Ahmadou Kourouma écrit l'histoire d'un enfant condamné à devenir le soldat d'une guerre qu'il ne comprend pas. Face aux actes inhumains auxquels il assiste et participe, la maxime "Allah n'est pas obligé d'être juste dans toutes les choses qu'il a créées ici-bas" a remplacé la berceuse du coucher.
C'est à travers le métissage de la langue Française et Mandingue, que Ahmadou Kourouma nous donne à entendre la voix d'un enfant-soldat. Les mots sont simples, limpides, presque mécaniques devant l'atrocité de la guerre. Plus qu'un travail entre fiction et documentaire, c'est une linguistique nouvelle qui se construit sous nos yeux horrifiés. Une langue tranchante qui nous dépeint l'Enfer à travers le regard d'un enfant condamné à y participer.

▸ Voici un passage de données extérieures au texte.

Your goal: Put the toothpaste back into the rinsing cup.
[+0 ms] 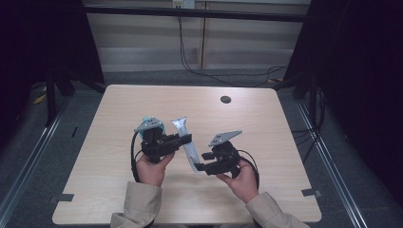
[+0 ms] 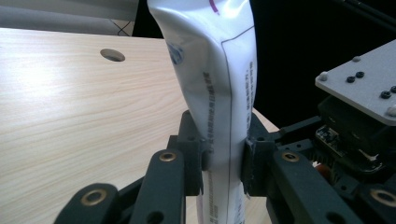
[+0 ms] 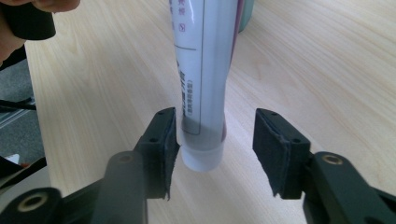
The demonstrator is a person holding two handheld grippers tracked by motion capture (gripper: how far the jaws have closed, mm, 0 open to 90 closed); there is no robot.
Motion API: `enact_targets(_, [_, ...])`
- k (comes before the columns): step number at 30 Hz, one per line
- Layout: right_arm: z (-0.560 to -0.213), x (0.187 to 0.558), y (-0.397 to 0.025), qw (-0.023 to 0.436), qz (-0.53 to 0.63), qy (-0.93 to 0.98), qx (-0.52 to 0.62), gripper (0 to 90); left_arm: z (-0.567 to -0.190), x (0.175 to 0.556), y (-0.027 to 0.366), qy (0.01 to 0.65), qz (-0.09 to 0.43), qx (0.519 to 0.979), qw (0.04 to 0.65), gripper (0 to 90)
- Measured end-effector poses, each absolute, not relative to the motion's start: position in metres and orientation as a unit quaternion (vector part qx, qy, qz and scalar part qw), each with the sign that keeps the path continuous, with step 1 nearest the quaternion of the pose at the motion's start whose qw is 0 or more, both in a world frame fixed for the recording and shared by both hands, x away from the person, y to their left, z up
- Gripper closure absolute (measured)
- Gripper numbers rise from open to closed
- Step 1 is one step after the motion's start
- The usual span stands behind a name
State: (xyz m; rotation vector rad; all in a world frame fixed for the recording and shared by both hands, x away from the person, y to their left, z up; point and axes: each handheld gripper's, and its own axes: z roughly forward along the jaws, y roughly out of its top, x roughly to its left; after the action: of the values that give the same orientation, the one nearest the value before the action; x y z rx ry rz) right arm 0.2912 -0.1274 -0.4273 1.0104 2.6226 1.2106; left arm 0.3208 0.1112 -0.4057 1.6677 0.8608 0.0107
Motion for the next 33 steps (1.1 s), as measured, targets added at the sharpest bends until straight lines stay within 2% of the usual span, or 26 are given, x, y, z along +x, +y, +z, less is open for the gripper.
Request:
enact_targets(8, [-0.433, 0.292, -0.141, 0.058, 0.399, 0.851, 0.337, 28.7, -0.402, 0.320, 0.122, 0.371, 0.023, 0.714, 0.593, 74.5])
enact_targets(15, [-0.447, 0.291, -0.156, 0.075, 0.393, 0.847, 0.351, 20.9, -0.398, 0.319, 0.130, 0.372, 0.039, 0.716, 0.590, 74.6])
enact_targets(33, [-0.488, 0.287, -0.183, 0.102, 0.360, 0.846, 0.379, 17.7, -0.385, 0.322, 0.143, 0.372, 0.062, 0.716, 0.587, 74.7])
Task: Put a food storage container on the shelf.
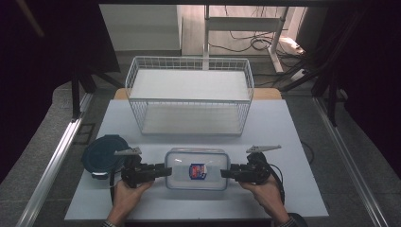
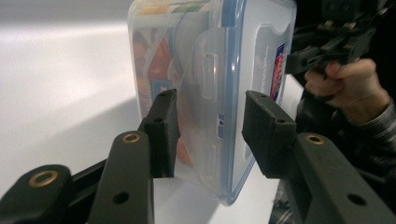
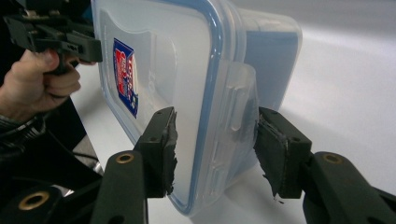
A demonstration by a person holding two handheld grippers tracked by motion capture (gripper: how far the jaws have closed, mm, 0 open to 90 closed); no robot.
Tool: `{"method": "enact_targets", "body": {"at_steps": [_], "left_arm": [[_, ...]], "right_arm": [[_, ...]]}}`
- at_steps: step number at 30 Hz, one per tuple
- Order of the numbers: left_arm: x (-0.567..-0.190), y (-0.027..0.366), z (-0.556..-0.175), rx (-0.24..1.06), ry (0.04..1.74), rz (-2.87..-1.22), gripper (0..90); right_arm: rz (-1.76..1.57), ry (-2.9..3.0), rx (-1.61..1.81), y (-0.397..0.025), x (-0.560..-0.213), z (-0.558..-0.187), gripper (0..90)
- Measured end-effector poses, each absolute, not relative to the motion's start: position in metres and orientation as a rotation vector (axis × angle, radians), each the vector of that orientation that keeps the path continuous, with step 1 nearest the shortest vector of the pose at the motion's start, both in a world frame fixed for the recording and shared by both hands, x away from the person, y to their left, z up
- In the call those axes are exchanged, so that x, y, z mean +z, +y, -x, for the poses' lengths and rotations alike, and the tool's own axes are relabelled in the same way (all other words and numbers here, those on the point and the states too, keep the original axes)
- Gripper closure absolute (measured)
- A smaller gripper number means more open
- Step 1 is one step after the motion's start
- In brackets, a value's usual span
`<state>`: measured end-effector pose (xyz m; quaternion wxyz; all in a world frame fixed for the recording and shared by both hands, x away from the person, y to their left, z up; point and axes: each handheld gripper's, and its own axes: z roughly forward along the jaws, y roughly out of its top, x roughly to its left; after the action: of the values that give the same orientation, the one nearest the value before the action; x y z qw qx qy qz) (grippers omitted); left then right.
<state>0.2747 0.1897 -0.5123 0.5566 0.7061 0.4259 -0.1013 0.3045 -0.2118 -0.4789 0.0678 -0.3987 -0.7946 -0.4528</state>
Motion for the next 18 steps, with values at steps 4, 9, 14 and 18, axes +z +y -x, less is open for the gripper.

Birahima, âgé de dix ou peut-être douze ans, vit à Togobala en Côte d'Ivoire. Après la mort de sa mère, il pense trouver refuge chez sa tante installée au Liberia. Accompagné de Yacouba, « le bandit boiteux », ils décident de traverser la Sierra Leone et le Liberia. Dans ces deux pays, déchirés par les guerres et les conséquences de la colonisation, Birahima se fait enrôler par le NPFL (Front National Patriotique du Liberia), l'ULIMO (Mouvement Uni de Libération pour le Liberia), et la RUF (Front Révolutionnaire Uni) qui le forment au combat. L'enfant ne joue plus au soldat, l'enfant devient un soldat. L’AK-47 a remplacé le pistolet de cow-boy, et le shit est devenu un bonbon.
Il assiste aux massacres, aux pillages, aux viols, jusqu'à ce que ses mots et son regard se vident de toute émotion. Il imite les adultes, les enfants qui n'en sont plus, jusqu’à devenir, à son tour, un acteur de l'horreur.
Né en 1927 et mort en 2003, Ahmadou Kourouma est un écrivain francophone ivoirien. Il a grandi à Togobala et entre à l’école de Boundiali à l’âge de 7 ans avant de poursuivre à l’école technique supérieure de Bamako. Il est finalement renvoyé de l’école et devient tirailleur au Bataillon autonome de Côte d’Ivoire pendant les luttes d’indépendance des colonies africaines. Il est arrêté pour insubordination après avoir refusé de réprimer des manifestations du RDA (Rassemblement Démocratique Africain), et est emprisonné avant d’être envoyé en Indochine comme tirailleur sénégalais.
Dans les années 60, il part vivre en Algérie et quitte le pays pour la France où il trouve un poste de sous-directeur d’une agence banquière. En 1968, il écrit son premier roman, Les Soleils des indépendances, et son second Monnè, outrages et défis en 1988. En attendant le vote des bêtes sauvages, son troisième roman sortira en 1998 et Allah n’est pas obligé en 2000. Au moment de sa mort, il rédigeait son cinquième livre Quand on refuse on dit non, qui aurait été la suite du précédent. Ce dernier sera publié à titre posthume en 2004.
Illustration de Nicolas Andre pour les éditions du Seuil / A. Kourouma
Si Allah n’est pas obligé apparaît comme un roman choquant, trash et violent, il est surtout un travail d’écriture ciselé. Une réflexion sur le métissage linguistique coloniale, sur celui des dictionnaires et de la rue, et la manière dont un enfant fait entendre sa voix dans cette guerre culturelle, sociale et politique sans rien savoir de ce qui se joue réellement.
Il raconte l’histoire d’un enfermement, le héros subit, observe et reproduit. Un cercle infernal rythmé par une maxime fataliste mais pourtant réconfortante "Allah n'est pas obligé d'être juste dans toutes les choses qu'il a créées ici-bas". Mais c’est pourtant avec justesse que Ahmadou Kourouma parvient à nous plonger au cœur de l’esprit d’un enfant-soldat, et qu’on ne peut arrêter la lecture malgré la monstruosité qui défile sous nos yeux.